Description
Tidal disruption events (TDEs) provide insights into the extreme environments of galactic nuclei, revealing central SMBHs and their host galaxy connection. These events are over-represented in ‘post-starburst’ galaxies, which have unusual star formation histories (SFHs), high central densities, and a position in the ‘green valley.’ Understanding how these properties influence TDE rates is key to understanding their origins. In this talk, I present the largest sample of TDE host galaxies to date, analysing 125 host galaxy SFHs using Prospector fits to UV-MIR spectral energy distributions in the context of ~650 galaxies from the GAMA survey. I will discuss key results, determine the comparative fraction of hosts with recent quenching or historical starbursts, and explore reasons for any over-representation found.

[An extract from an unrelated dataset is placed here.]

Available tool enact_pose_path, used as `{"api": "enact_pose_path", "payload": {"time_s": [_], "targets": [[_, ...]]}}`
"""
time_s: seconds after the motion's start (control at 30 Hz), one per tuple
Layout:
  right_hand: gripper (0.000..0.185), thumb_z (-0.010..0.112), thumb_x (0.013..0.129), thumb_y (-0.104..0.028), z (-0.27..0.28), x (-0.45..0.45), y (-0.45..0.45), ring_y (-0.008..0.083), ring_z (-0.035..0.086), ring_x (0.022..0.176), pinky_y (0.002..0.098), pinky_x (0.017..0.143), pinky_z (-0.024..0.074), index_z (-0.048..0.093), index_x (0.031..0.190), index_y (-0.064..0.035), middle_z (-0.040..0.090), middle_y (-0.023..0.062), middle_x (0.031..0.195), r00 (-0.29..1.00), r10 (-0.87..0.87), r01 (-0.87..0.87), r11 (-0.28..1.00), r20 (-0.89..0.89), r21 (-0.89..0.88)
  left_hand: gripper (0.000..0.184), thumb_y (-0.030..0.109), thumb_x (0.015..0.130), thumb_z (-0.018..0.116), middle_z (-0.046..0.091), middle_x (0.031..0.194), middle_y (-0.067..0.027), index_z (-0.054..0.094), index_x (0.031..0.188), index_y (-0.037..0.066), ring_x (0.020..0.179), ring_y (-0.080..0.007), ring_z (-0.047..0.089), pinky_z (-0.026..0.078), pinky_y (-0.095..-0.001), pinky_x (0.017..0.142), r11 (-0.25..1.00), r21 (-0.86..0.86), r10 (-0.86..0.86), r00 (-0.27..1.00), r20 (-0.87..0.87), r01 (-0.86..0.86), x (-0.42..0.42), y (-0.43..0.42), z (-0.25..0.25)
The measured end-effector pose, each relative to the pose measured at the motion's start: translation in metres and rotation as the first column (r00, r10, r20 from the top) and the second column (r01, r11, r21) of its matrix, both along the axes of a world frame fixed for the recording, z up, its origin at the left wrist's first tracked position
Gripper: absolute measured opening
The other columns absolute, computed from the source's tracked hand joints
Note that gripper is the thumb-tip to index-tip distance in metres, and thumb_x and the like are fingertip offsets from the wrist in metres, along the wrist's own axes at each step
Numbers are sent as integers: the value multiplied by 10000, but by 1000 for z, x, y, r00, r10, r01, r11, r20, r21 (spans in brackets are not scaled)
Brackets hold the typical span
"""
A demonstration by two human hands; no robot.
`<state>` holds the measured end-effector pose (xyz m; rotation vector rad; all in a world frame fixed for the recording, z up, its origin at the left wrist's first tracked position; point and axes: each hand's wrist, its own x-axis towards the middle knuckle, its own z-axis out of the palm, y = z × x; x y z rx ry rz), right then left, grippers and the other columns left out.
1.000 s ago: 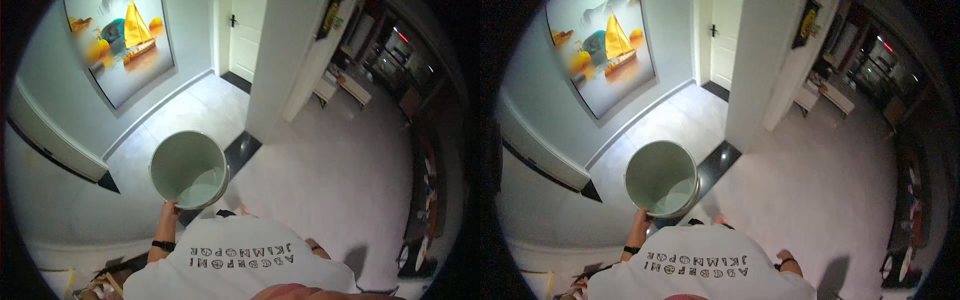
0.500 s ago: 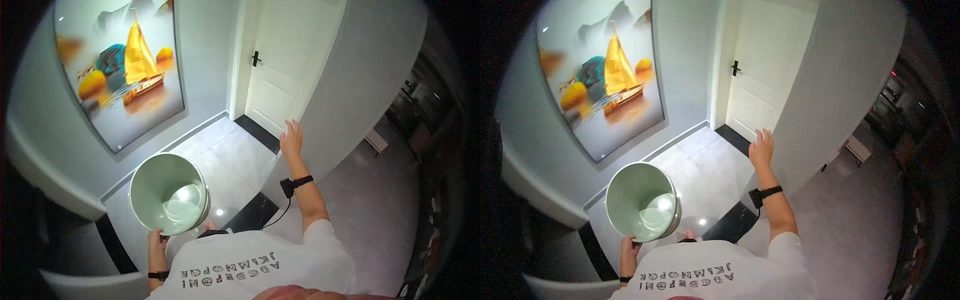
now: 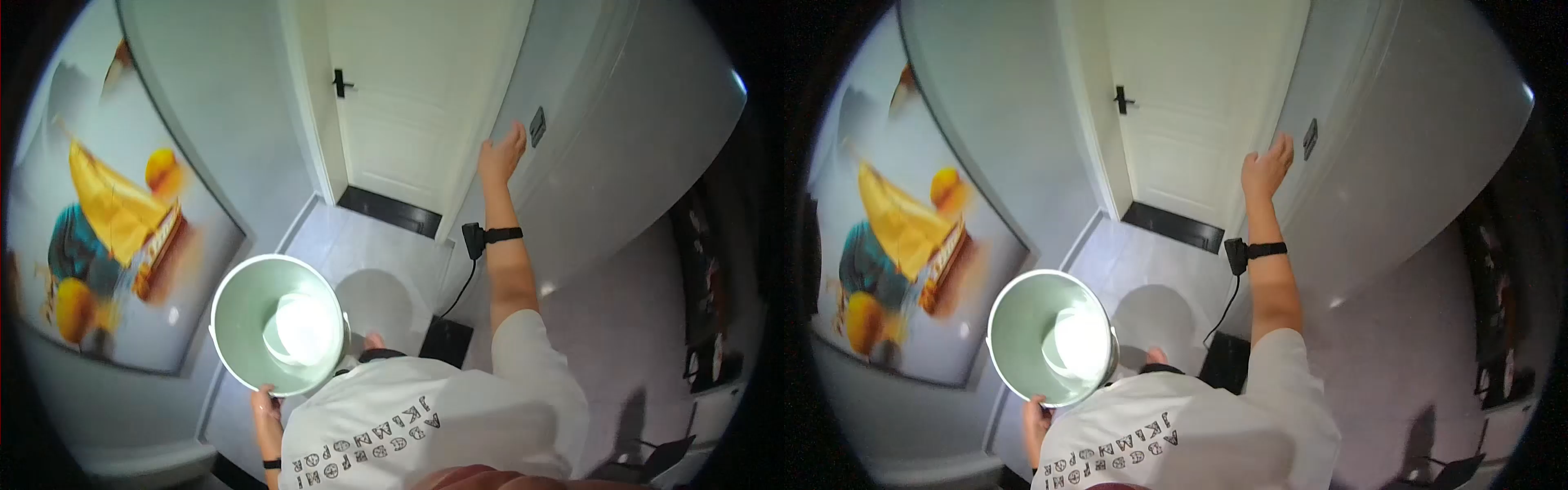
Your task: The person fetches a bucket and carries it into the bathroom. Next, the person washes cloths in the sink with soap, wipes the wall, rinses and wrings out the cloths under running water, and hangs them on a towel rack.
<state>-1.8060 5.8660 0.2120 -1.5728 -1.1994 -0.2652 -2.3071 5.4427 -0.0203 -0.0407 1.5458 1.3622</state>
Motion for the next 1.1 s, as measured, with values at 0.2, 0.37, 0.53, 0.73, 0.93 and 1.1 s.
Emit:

Additionally, I present a significant SMBH-bulge mass relationship for 41 TDE hosts with independent SMBH mass measurements. Restricted to SMBHs below ~1e8 M⊙, TDEs allow us to calibrate the SMBH-bulge mass relation at lower masses. This enables SMBH mass estimates using only host photometry, without the need for follow-up observations or extrapolations, invaluable given predicted detection rates for upcoming surveys. After pairing host bulge masses with SMBH masses derived from late-time optical/UV plateau emission (Mummery et al., 2023), forward modelling of TDE populations with LSST survey limits investigates observational selection effects. Results suggest a steeper SMBH-bulge mass relation may be required to span the full BH mass range, including observed TDEs. We show that this proposed relation will be testable with the future LSST TDE population, offering insight into SMBH evolution.